Keilim, chapitre 24, Michna 11. Tout au long de ce chapitre, la Michna prend un type d'ustensile après l'autre et le divise en trois, enseignant qu'un seul nom peut recouvrir trois objets différents avec trois niveaux de toum'a différents. Ici, il s'agit de deux objets de cuir bien connus : le 'hemet, une outre de cuir servant à transporter des liquides, et le tormil, la besace dans laquelle un berger gardait ses affaires lorsqu'il partait avec son troupeau.

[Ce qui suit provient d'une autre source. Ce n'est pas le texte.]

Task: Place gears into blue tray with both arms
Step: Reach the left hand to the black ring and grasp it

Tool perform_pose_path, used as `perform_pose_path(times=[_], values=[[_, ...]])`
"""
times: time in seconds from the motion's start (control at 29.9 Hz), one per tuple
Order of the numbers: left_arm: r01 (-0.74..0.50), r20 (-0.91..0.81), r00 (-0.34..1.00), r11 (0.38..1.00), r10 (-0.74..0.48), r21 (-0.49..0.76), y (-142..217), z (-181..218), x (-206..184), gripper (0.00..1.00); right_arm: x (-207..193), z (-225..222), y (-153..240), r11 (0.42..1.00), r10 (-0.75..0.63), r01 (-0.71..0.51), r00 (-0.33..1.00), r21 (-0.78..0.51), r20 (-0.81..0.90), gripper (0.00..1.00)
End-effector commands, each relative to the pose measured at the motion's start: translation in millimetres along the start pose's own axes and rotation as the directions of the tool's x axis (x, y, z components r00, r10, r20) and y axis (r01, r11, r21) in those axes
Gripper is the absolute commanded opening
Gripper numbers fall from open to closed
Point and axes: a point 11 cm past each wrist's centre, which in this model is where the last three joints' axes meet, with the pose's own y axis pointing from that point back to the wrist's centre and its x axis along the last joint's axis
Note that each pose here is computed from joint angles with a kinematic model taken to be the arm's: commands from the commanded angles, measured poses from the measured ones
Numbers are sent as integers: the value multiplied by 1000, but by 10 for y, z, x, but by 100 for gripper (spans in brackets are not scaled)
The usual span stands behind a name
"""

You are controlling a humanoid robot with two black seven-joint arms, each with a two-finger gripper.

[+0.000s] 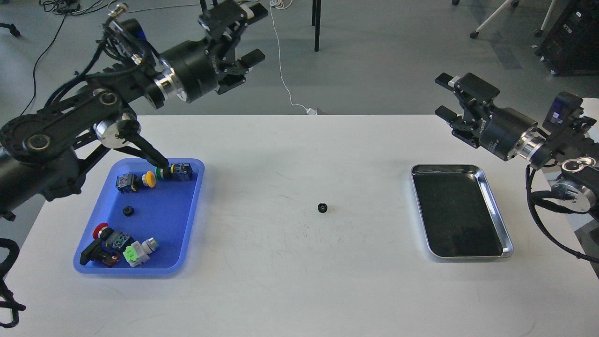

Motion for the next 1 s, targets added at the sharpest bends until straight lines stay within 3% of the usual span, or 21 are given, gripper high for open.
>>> perform_pose_path(times=[0.0, 0.1, 0.13, 0.17, 0.43, 0.74, 0.97], values=[[101, 196, 975, 994, -108, 45, -244, -86, -402, 97, 210, 7, 101, 994, 105, -110, 985, 28, 138, 97], [114, 235, 964, 992, -124, 54, -287, -111, -484, 97, 234, 1, 107, 992, 114, -122, 980, 35, 166, 97], [129, 453, 878, 988, -156, 91, -431, -241, -784, 97, 334, -7, 155, 983, 141, -170, 934, 64, 328, 97], [139, 499, 850, 985, -171, 102, -442, -296, -868, 97, 354, 1, 173, 981, 142, -181, 918, 72, 371, 97], [257, 710, 613, 937, -346, 235, -352, -862, -1517, 94, 291, 403, 512, 970, 159, -238, 786, 55, 597, 98], [269, 781, 396, 874, -484, 405, -315, -1423, -1696, 86, 254, 686, 794, 952, 223, -305, 724, 13, 652, 98], [273, 785, 340, 853, -518, 445, -321, -1565, -1783, 66, 306, 670, 842, 948, 234, -319, 724, 15, 649, 98]])
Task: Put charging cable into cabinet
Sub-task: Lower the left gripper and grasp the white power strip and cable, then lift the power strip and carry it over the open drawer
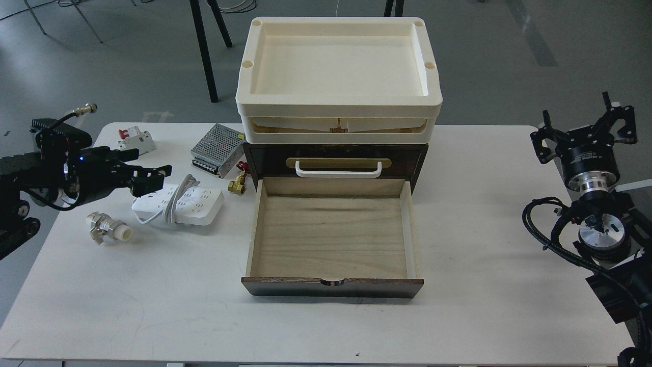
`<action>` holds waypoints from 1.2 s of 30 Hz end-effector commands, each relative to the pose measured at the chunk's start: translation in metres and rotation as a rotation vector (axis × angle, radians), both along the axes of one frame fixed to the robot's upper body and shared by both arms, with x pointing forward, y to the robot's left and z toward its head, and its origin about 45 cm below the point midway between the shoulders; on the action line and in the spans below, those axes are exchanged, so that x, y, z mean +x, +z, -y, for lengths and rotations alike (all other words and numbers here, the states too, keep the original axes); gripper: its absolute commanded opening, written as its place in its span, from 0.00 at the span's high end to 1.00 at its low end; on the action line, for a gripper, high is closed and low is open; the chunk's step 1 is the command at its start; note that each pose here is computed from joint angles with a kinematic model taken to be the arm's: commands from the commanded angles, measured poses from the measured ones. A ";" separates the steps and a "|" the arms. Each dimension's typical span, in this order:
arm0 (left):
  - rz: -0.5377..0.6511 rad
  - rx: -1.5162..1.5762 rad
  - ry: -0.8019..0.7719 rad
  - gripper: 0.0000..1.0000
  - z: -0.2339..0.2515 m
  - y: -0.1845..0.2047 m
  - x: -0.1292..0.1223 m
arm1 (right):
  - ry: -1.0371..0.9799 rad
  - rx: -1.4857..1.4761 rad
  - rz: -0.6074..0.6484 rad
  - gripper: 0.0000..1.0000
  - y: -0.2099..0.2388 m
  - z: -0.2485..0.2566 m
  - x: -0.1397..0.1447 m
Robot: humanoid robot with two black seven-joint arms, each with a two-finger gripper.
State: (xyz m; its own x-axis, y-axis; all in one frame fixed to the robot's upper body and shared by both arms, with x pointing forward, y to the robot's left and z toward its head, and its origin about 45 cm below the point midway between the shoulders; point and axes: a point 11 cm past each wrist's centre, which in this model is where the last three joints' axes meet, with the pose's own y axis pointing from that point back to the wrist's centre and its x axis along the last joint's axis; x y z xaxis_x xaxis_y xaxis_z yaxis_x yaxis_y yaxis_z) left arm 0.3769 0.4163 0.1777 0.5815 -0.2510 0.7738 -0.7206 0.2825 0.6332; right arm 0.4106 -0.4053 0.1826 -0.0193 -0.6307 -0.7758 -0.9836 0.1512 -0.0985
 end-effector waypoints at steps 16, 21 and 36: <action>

Ces deux objets ont déjà été évoqués plus haut dans la massekhet, où nous avons appris que leur statut dépend de leur contenance. Une outre ou une besace de cuir qui contient un certain volume est apte à ce qu'on s'assoie dessus, et elle entre donc dans le domaine de la toum'at midras, la toum'a transmise par un zav, une nidda ou toute personne dans un état semblable qui appuie son poids sur un objet destiné à s'asseoir ou à s'allonger. Celle qui contient moins que ce volume est trop petite pour servir de siège, mais elle reste un récipient, et les récipients ont leur propre réceptivité à la toum'a.
La Michna commence par un dénombrement : « Chaloch 'hamatot vechaloch tormilin hen. » Les outres de cuir se répartissent en trois catégories, et les besaces des bergers se divisent elles aussi en trois.
« Hamekablin kachiour, teme'in midras. » Celles qui sont assez vastes pour contenir le volume indiqué relèvent de la loi du midras. Pour l'outre de cuir, le volume en question est de sept kav, et pour la besace du berger, de cinq kav. Un objet de cette taille est suffisamment solide et large pour qu'une personne y pose tout son poids et s'en serve comme siège, et tout ce qui sert à s'asseoir reçoit la toum'a qu'y imprime un zav ou une nidda.
La Michna poursuit : « Vechee'inan mekablin kachiour », et statue au sujet de tels objets qu'ils sont « teme'in toum'e met ». Là où la contenance n'atteint pas la mesure, le midras est exclu, car personne ne s'installerait sur une besace si petite. Mais l'objet n'a nullement cessé d'être un ustensile. Il contient ce qu'on y met comme n'importe quel récipient, et tout récipient est réceptif à la toum'a d'un cadavre ainsi qu'aux autres formes de toum'a qui atteignent les ustensiles.
« Vechel or hadag, tehorin mikoloum. » Une outre ou une besace cousue dans une peau de poisson reste entièrement tehora. Aucune mesure et aucun mode d'utilisation ne la rendront réceptive, car tout ce que produit la mer n'entre absolument pas dans les lois de la toum'a.
Ainsi, la même paire de noms donne trois décisions très différentes : la grande outre ou besace de cuir qui peut servir de siège et reçoit le midras, la petite qui n'est qu'un récipient et reçoit la toum'a du cadavre, et celle faite de peau de poisson qui se tient entièrement en dehors des lois de la toum'a.